À la Ville de Baie-Comeau, on convient aisément que la réglementation en matière de permis commerciaux ne couvre pas tous les cas et qu’il est nécessaire de l’adapter au fil du temps. Mais elle rappelle du même souffle qu’un futur entrepreneur devrait toujours s’informer sur la réglementation en vigueur avant de se lancer.

« On comprend que c’est probablement une erreur de bonne foi, mais c’est quand même pertinent de l’indiquer car toutes les informations auraient pu être connues et partagées au départ, sans surprise », a soutenu le directeur des communications à la Ville, Mathieu Pineault, à propos du fait que Manon Bond ne se soit pas renseignée au préalable pour obtenir un permis de commercer.

Ce dernier souligne également dans un échange de courriels avec Le Manic qu’une municipalité « a l’obligation d’encadrer le commerce (…), pour le bien de tous et surtout pour l’ensemble des commerçants de son territoire ». Sans encadrement, « ce sera le chaos », enchaîne-t-il.

La Ville assure que le service de l’urbanisme apportera une modification afin d’ajuster sa réglementation pour ce nouveau type de commerce, et probablement d’autres types.
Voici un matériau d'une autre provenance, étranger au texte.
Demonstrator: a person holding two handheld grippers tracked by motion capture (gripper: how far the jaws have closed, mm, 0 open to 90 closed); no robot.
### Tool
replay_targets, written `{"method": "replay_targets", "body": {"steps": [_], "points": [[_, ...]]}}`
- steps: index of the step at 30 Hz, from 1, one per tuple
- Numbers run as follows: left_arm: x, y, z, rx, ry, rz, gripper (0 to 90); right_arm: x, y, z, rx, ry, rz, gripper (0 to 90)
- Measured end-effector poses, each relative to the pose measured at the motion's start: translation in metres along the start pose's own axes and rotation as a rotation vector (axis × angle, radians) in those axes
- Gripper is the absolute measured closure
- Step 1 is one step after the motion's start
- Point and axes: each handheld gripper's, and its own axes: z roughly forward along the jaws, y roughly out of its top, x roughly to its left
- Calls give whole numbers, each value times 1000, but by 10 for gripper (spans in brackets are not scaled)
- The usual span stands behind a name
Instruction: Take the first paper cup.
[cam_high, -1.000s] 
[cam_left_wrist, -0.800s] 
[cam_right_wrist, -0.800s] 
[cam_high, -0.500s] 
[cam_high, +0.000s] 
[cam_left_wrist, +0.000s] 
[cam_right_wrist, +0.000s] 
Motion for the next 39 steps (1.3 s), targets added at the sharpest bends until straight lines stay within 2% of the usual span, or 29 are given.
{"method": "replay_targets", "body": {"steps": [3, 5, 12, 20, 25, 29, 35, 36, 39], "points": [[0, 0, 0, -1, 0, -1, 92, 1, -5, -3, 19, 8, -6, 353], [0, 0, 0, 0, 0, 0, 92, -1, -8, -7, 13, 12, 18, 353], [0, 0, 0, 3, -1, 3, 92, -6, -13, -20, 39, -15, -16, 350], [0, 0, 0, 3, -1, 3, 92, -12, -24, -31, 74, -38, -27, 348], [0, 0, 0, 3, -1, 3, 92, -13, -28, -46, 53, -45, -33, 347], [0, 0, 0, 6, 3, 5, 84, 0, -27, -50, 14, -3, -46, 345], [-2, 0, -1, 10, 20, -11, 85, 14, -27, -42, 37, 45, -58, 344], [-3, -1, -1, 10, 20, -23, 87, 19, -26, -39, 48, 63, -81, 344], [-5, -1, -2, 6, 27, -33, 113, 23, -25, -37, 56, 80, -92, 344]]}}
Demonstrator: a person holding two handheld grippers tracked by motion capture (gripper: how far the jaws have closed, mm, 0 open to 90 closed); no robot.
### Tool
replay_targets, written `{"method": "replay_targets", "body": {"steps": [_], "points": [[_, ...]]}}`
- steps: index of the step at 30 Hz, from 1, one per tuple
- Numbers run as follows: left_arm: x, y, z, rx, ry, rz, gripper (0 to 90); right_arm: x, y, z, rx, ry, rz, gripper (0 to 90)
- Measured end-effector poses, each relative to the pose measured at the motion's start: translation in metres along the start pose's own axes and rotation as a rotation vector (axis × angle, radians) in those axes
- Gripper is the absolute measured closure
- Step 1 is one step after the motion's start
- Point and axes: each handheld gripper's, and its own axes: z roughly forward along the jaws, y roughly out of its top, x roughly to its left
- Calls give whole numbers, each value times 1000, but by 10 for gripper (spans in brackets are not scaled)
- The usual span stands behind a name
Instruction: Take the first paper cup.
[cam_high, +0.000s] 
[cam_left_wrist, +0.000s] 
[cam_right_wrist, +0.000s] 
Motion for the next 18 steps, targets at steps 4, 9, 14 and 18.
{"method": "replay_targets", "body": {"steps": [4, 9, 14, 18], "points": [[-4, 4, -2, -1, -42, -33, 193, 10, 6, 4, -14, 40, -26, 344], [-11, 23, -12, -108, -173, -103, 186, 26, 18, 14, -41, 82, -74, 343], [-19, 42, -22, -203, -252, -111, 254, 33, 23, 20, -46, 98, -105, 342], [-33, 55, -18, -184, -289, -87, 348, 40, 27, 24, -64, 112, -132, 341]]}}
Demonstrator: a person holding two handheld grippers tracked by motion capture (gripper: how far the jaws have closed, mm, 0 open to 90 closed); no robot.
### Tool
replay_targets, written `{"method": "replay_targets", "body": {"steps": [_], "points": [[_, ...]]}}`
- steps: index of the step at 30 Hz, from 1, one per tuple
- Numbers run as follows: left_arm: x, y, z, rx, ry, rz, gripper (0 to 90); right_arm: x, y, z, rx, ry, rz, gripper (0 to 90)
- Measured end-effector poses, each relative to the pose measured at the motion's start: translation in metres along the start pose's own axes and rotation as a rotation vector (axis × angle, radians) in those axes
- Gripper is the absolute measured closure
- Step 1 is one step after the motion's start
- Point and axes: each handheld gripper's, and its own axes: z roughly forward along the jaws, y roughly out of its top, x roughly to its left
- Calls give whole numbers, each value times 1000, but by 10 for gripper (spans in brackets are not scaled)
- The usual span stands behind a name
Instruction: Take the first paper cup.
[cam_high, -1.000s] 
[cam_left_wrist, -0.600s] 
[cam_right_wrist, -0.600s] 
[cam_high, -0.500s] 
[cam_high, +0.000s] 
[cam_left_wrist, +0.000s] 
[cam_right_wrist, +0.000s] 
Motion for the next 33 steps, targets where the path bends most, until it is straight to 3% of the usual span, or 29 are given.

Mais M. Pineault enchaîne en indiquant qu’il serait « étonnant » que cette modification au règlement soit plus permissive en ce qui a trait à l’opération d’un commerce à partir d’une résidence.

« Il y a logiquement des règles différentes qui s’appliquent pour un entrepreneur qui souhaite opérer de sa résidence plutôt qu’à une place d’affaires », lance-t-il.

En conclusion, Mathieu Pineault fait valoir qu’il « existe des solutions et il est important que la propriétaire continue de faire des démarches auprès du service de l’urbanisme pour y arriver ».